04 – Como a França reagiu ao
assunto?
Criou uma lei e
colocou o culto à magreza no mesmo patamar das campanhas contra o fumo e as
bebidas.
05 – Podemos afirmar que o
terceiro parágrafo trata: do poder da propaganda, das relações entre o poder
público e a sociedade e da reação da sociedade.
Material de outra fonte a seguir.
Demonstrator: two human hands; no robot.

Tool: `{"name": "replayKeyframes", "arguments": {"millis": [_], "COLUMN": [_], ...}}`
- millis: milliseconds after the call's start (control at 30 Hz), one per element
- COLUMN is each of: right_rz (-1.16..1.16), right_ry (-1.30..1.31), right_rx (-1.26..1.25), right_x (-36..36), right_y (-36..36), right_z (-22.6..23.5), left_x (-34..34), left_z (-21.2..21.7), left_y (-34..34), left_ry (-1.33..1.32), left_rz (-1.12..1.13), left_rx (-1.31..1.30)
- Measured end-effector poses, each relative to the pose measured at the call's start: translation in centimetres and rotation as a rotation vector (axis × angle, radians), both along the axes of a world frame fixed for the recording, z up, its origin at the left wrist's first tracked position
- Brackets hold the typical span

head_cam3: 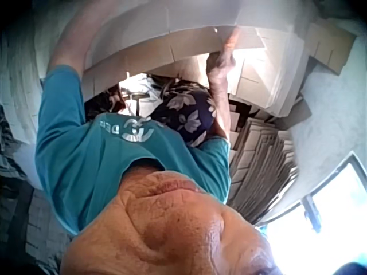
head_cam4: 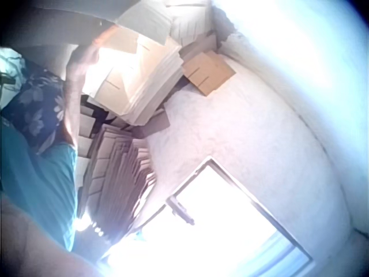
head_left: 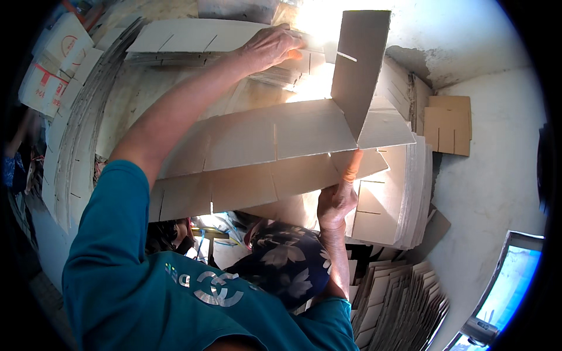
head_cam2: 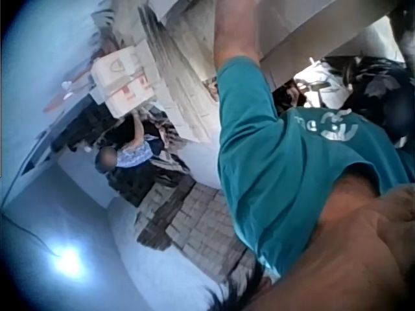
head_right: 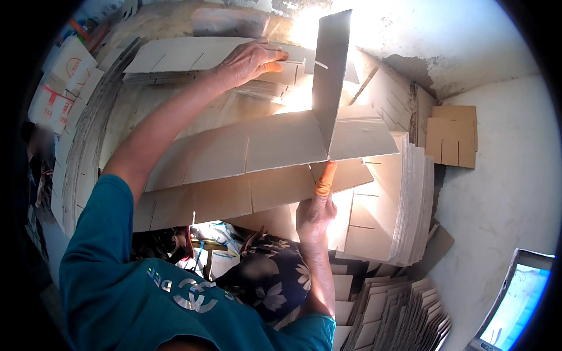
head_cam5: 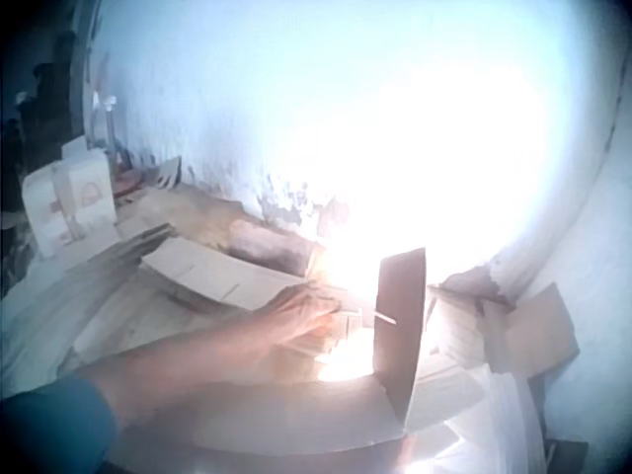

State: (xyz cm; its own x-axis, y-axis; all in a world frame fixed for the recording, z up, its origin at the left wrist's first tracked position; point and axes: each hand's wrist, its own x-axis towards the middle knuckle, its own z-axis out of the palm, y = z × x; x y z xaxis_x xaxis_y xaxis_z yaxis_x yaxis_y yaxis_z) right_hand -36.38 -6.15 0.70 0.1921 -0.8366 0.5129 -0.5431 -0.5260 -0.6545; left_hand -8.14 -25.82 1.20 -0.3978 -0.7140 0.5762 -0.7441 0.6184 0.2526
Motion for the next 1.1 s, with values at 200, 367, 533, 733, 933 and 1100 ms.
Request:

Que trechos do parágrafo
confirmam ou não essas afirmativas?
Sim, porque fala
da interferência ou não do poder público e da reação contra as mulheres
insustentáveis.
06 – “Sempre houve, na
história da humanidade, padrões de beleza”. Que argumentos o autor usa para
mostrar que “agora” o problema se agravou?
Observar que
praticamente todo o parágrafo é construído pelos argumentos.
07 – Cite pelo menos três
consequências da “Cultura das celebridades”.
O parágrafo é
constituído de frases contendo as consequências: casos frequentes de anorexia,
cirurgias plásticas em crianças e adolescentes por motivos estéticos e o fato
do país ser um dos campeões em cirurgias plásticas.
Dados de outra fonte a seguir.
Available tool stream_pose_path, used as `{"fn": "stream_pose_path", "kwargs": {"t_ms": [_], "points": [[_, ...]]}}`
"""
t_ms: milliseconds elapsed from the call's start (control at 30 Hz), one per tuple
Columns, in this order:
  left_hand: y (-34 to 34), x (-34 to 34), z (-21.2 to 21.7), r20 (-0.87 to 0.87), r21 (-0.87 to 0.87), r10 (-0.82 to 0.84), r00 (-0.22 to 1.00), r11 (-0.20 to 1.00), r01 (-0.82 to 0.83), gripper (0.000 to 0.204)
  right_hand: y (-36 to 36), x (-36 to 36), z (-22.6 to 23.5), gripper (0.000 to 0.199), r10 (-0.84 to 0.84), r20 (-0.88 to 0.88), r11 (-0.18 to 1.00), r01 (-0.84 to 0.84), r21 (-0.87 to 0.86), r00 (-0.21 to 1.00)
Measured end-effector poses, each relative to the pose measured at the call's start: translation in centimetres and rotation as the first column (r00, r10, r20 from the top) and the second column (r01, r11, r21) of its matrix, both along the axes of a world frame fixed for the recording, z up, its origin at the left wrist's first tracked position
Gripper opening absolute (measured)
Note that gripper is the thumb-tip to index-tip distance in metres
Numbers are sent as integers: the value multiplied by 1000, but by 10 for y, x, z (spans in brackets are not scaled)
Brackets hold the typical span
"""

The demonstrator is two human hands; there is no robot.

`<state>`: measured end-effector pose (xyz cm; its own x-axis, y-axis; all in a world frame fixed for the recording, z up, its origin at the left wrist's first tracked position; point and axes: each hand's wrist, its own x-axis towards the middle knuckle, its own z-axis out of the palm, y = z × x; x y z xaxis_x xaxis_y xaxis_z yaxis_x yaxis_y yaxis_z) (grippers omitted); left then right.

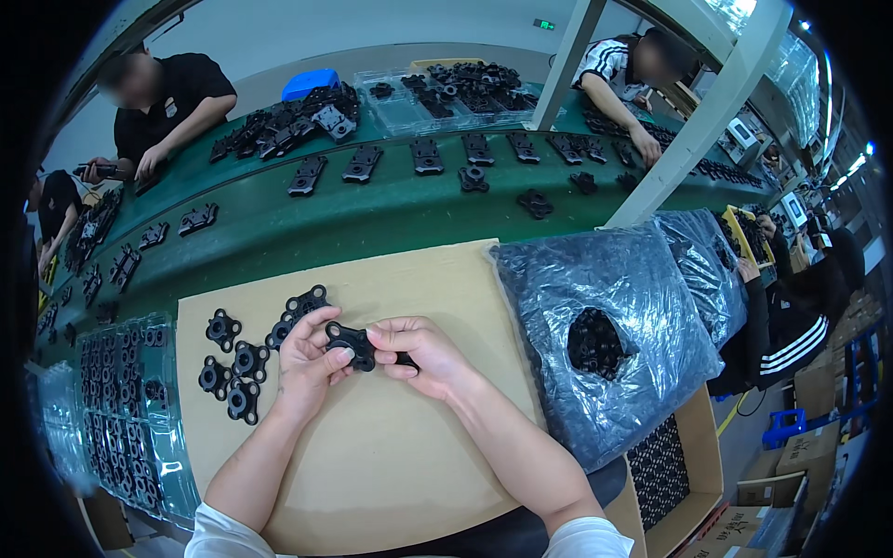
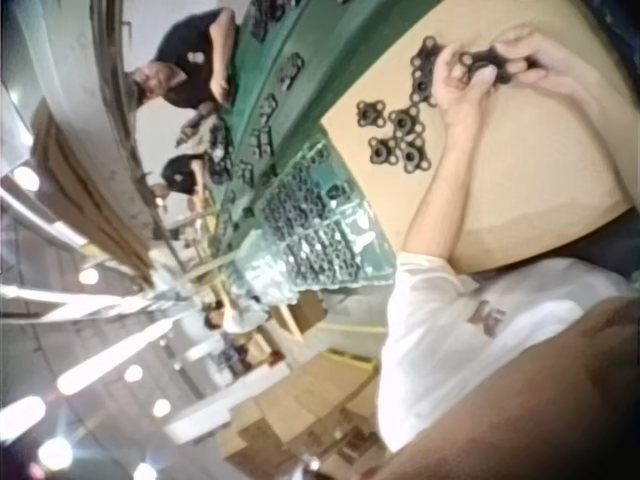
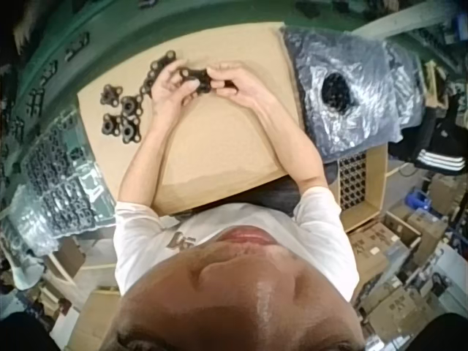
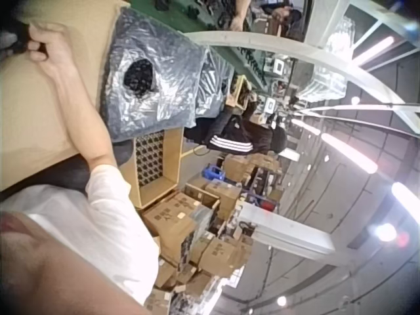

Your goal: The person assembles components by picking up plastic plates and small plugs and fitting the plugs into the holes of the plates by hand.

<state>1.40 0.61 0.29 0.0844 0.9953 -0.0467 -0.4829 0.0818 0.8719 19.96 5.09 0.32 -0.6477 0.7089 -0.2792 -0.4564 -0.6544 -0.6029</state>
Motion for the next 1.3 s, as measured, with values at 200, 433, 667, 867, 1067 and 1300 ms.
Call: {"fn": "stream_pose_path", "kwargs": {"t_ms": [200, 433, 667, 867, 1067, 1300], "points": [[1, -1, -7, -48, -27, 25, 999, 999, -27, 51, 1, -6, 4, 18, -127, 2, 992, 127, -15, 992], [0, 0, 2, 116, 19, 5, 993, 1000, -7, 52, 0, -6, 2, 21, -309, 11, 947, 309, -84, 951], [0, 0, 1, 83, 30, -29, 996, 999, 27, 50, -5, -13, 9, 23, -273, 115, 962, 267, 61, 955], [0, 2, 0, 6, 57, -90, 996, 994, 89, 50, -5, -12, 11, 20, -290, 73, 956, 293, -25, 954], [1, 0, -5, 8, 80, -113, 994, 991, 112, 49, -7, -11, 1, 18, -244, 36, 969, 242, 51, 969], [1, -1, -5, -17, 45, -93, 996, 995, 93, 48, -6, -11, -4, 18, -195, -76, 980, 197, 34, 978]]}}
08 – De que outro recurso o
autor lança mão para fundamentar sua argumentação?
O autor cita um
dado sobre as pesquisas (650 mil cirurgias realizadas) e 15% em crianças e
adolescentes.
09 – Que solução o autor
aponta para diminuir o problema abordado no texto?
Mostra a
necessidade da educação de valores: discutir o conceito de beleza e relativizar
a estética.
10 – Observe o uso das aspas
nos trechos a seguir e responda se elas foram usadas com o mesmo objetivo nas
duas ocorrências:
a)
O Parlamento espanhol aprovou, na semana
passada, lei que proíbe publicidade na TV, com exaltações ao “culto do corpo” –
a proibição vale das 6hs às 22hs, destinada, supostamente, a proteger crianças
e adolescentes.
b)
“A publicidade que associa a imagem do
sucesso com fatores como peso ou estética incita a discriminação social pela
condição física”.
Chamar atenção
dos alunos para o uso diferente das aspas. Na letra “a”, marca o sentido
conotativo da expressão empregada. Na letra “b”, refere-se ao argumento que
sensibilizou os espanhóis e levou à criação da lei.
11 – O professor relê com os
alunos o fragmento da questão 10, letra (a), e pede-lhes que digam qual termo
foi usado para indicar que o que se diz sobre a proibição não é a opinião do
autor do texto.
Espera-se que o leitor perceba que o
termo “supostamente” não consta da lei.